- **YOUR OBJECTIVE**
All the data should be printed again exactly as written.

- **SUPPLIED MATERIAL**
· · · · ·
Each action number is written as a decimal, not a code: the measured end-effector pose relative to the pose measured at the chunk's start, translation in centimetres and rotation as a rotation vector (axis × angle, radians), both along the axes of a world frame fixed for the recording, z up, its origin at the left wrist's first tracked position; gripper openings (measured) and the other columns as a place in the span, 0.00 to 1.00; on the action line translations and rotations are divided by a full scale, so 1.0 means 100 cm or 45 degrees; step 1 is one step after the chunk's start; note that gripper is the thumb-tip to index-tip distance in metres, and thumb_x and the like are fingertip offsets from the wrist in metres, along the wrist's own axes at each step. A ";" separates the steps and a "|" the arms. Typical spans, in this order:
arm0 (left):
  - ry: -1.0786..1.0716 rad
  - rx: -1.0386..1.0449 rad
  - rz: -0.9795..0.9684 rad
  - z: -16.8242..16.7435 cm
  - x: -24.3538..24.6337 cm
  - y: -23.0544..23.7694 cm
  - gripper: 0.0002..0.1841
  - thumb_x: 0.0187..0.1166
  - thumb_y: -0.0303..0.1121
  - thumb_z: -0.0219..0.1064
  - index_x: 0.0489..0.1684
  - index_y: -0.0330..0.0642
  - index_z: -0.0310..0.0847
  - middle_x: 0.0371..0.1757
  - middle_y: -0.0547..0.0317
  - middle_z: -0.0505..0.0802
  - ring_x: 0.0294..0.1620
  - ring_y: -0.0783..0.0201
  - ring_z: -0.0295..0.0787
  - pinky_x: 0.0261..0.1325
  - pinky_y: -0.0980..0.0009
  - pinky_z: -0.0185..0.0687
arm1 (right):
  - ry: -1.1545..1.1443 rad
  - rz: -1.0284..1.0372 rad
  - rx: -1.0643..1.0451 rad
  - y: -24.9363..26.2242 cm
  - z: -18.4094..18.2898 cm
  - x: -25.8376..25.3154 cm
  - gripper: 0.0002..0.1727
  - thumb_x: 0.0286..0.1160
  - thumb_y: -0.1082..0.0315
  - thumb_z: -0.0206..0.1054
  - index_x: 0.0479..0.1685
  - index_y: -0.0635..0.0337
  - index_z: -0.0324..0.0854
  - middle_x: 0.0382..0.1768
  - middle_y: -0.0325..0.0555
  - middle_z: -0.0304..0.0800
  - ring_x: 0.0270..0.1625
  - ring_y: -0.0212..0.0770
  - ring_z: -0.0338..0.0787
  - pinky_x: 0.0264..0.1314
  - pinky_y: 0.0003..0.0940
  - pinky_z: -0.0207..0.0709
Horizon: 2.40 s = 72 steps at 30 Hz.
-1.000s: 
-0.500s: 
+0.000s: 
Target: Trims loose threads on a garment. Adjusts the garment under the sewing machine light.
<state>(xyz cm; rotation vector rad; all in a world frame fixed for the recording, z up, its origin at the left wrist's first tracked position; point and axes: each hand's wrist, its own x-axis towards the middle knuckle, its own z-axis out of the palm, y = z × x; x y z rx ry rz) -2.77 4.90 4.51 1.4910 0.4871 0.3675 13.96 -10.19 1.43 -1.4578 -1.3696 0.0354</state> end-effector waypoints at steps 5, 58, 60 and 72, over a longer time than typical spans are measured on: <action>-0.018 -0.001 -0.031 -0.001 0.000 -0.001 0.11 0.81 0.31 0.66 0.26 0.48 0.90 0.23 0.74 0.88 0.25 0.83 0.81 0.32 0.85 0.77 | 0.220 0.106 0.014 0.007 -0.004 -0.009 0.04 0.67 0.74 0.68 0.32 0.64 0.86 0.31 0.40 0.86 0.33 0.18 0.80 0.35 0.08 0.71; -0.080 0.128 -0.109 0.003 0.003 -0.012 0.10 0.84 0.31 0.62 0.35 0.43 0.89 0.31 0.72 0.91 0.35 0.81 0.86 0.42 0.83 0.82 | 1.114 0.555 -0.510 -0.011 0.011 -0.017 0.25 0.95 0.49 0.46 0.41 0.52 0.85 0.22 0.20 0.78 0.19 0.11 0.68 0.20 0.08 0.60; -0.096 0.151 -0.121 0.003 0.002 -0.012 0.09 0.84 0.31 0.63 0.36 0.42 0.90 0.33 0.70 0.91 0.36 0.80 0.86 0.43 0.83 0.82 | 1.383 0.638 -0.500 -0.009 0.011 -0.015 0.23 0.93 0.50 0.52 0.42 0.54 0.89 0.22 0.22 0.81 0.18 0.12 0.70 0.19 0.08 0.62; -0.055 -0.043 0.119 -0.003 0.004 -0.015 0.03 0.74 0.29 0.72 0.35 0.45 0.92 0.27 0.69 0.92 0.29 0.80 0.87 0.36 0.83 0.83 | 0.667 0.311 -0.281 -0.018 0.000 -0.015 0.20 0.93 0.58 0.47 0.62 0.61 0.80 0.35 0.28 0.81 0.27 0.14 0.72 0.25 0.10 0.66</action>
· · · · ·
- **EXERCISE RESPONSE**
Each action number is written as a decimal, not a code: the measured end-effector pose relative to the pose measured at the chunk's start, translation in centimetres and rotation as a rotation vector (axis × angle, radians), both along the axes of a world frame fixed for the recording, z up, its origin at the left wrist's first tracked position; gripper openings (measured) and the other columns as a place in the span, 0.00 to 1.00; on the action line translations and rotations are divided by a full scale, so 1.0 means 100 cm or 45 degrees; step 1 is one step after the chunk's start; note that gripper is the thumb-tip to index-tip distance in metres, and thumb_x and the like are fingertip offsets from the wrist in metres, along the wrist's own axes at each step. A ";" separates the steps and a "|" the arms. Typical spans, in this order:
arm0 (left):
  - ry: -1.0786..1.0716 rad
  - rx: -1.0386..1.0449 rad
  - rz: -0.9795..0.9684 rad
  - z: -16.8242..16.7435 cm
  - x: -24.3538..24.6337 cm
  - y: -23.0544..23.7694 cm
  - gripper: 0.0002..0.1841
  - thumb_x: 0.0187..0.1166
  - thumb_y: -0.0303..0.1121
  - thumb_z: -0.0219..0.1064
  - index_x: 0.0489..0.1684
  - index_y: -0.0330..0.0642
  - index_z: -0.0310..0.0847
  - middle_x: 0.0371..0.1757
  - middle_y: -0.0547..0.0317
  - middle_z: -0.0505..0.0802
  - ring_x: 0.0294..0.1620
  - ring_y: -0.0783..0.0201
  - ring_z: -0.0295..0.0787
  - pinky_x: 0.0261..0.1325
  - pinky_y: -0.0980..0.0009
  - pinky_z: -0.0185..0.0687
arm1 (right):
  - ry: -1.1545..1.1443 rad
  - rz: -1.0284..1.0372 rad
  - rx: -1.0643..1.0451 rad
  - y: -24.9363..26.2242 cm
  - z: -18.4094..18.2898 cm
  - x: -25.8376..25.3154 cm
  - gripper: 0.0002..0.1727
  - thumb_x: 0.0286..0.1160
  - thumb_y: -0.1082..0.0315
  - thumb_z: -0.0206..0.1054
  - index_x: 0.0479..0.1685
  - index_y: -0.0635..0.0337
  - index_z: -0.0324..0.0854
  - middle_x: 0.0382..0.1768
  - middle_y: -0.0325..0.0555
  - middle_z: -0.0304..0.0800
  - ring_x: 0.0270..0.1625
  - ring_y: -0.0212..0.0770
  - ring_z: -0.0338..0.0787
  - pinky_x: 0.0264..0.1314
  - pinky_y: 0.0003..0.0940
  - pinky_z: -0.0207..0.0709
Horizon: 2.40 s = 72 steps at 30 Hz.
-1.000s: 
-0.500s: 
+0.000s: 
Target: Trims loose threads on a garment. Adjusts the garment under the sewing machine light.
<state>(xyz cm; rotation vector rad; all in a world frame fixed for the recording, z up, its origin at the left wrist's first tracked position; point and axes: each hand's wrist, its own x-axis towards the middle knuckle, its own z-axis out of the palm, y = z × x; x y z rx ry rz) -2.77 4.90 4.51 1.4910 0.4871 0.3675 13.96 -10.19 1.43 -1.4578 -1.3696 0.0354</state> end-effector waypoints at steps 5, 58, 60 and 72, over a longer time than typical spans are measured on: <action>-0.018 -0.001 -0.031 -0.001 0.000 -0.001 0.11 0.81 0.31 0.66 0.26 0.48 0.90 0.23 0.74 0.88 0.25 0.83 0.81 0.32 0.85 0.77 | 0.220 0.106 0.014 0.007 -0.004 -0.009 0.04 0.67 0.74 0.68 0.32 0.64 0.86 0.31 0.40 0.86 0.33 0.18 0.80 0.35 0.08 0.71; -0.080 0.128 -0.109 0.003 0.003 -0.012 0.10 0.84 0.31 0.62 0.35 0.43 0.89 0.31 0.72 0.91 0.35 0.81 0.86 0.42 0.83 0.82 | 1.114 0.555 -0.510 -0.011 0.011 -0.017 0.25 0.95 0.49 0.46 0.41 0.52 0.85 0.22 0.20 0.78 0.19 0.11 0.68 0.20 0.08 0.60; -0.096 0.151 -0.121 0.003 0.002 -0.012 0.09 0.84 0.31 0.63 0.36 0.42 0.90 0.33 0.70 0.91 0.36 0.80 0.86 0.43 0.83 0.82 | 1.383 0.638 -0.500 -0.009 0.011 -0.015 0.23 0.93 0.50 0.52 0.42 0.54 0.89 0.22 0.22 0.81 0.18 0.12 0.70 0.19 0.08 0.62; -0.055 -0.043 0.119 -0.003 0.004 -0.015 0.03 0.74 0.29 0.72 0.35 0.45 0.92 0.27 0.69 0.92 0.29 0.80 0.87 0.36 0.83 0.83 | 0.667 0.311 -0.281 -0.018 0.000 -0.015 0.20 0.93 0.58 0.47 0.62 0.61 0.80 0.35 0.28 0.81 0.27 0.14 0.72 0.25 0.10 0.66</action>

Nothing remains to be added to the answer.